The Impact: Fewer Mistakes, Faster Insight, Better Dev Experience¶
Here’s what happened once the bot went live:
-
No more accidental nukes. We haven’t had a surprise
skaffold dev
apocalypse since launch. -
Faster debugging. Devs can check logs or pod health from Slack without switching tools or contexts.
-
Onboarding made easier. New team members don’t have to memorize all three kubeconfigs. They can check things safely before ever running a CLI command.
-
Increased awareness. When something breaks, people see it in Slack. It’s not a mystery. It’s not a surprise. It’s just another message they can act on.

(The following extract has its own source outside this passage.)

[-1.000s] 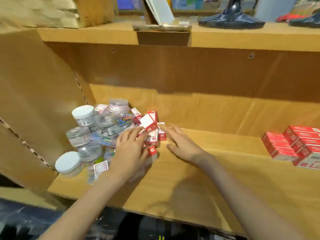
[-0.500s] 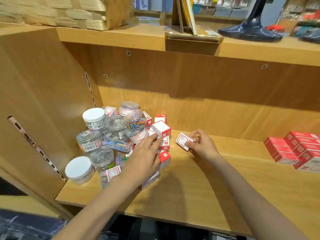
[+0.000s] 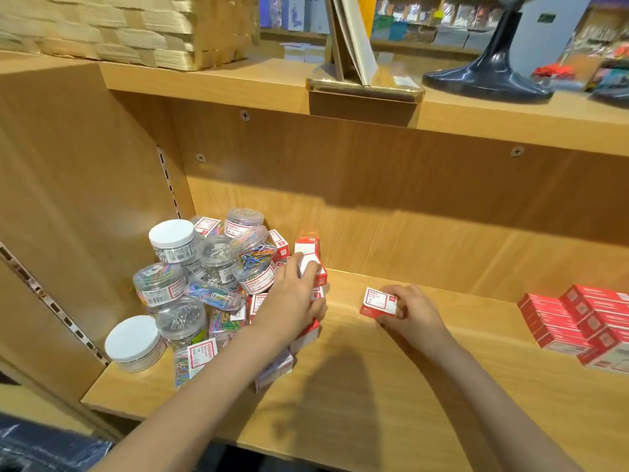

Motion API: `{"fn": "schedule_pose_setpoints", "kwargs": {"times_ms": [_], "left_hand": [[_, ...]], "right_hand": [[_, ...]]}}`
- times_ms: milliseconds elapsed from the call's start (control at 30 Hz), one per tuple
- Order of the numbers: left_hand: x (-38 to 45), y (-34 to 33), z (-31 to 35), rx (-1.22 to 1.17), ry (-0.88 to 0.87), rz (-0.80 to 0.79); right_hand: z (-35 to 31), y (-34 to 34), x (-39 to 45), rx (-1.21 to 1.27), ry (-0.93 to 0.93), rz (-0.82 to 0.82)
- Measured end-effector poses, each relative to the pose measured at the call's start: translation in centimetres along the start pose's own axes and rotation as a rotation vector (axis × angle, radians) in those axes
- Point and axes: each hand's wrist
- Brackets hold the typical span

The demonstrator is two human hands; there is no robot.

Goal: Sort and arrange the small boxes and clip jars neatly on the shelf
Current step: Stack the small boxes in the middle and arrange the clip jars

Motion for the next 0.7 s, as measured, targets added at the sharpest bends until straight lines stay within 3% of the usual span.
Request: {"fn": "schedule_pose_setpoints", "kwargs": {"times_ms": [167,333,400,533,700], "left_hand": [[-0.4,0.1,-0.8,-0.195,-0.050,0.060],[-0.7,0.1,-1.5,-0.276,-0.128,0.071],[-1.0,0.2,-1.7,-0.315,-0.182,0.053],[-1.5,0.3,-1.8,-0.336,-0.176,0.041],[-2.3,-0.2,-2.1,-0.190,-0.092,0.116]], "right_hand": [[0.7,-0.2,0.9,0.062,-0.043,0.080],[0.0,-0.5,1.4,0.128,0.062,0.195],[-0.9,-0.6,1.1,0.191,0.197,0.123],[-4.0,-1.4,0.5,0.406,0.298,-0.244],[-6.0,-3.2,1.4,0.491,0.222,-0.237]]}}
Point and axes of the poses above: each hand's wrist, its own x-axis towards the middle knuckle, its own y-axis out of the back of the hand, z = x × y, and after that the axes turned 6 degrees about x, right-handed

Final Thoughts: Don't Wait for the Oops¶
There’s a pattern here. Whether it’s CI/CD pipelines or shared Dev environments, the same truth applies:
If humans are capable of doing something dumb, eventually they will.
The trick isn’t to blame them for it—it’s to build systems that expect it and provide better options.
For us, that meant a Slackbot.
For you, maybe it’s a CLI wrapper, a local dev proxy, or a hard fail in your skaffold.yaml
.
But whatever it is, don’t wait for the postmortem.
If you’re curious, I can share the bot code, Helm chart, or even help write a README
so you can deploy a similar bot for your own teams. And if nothing else, let this be a reminder:
Always check your kube context. And maybe don’t run
skaffold dev
until you’re really sure it’s local.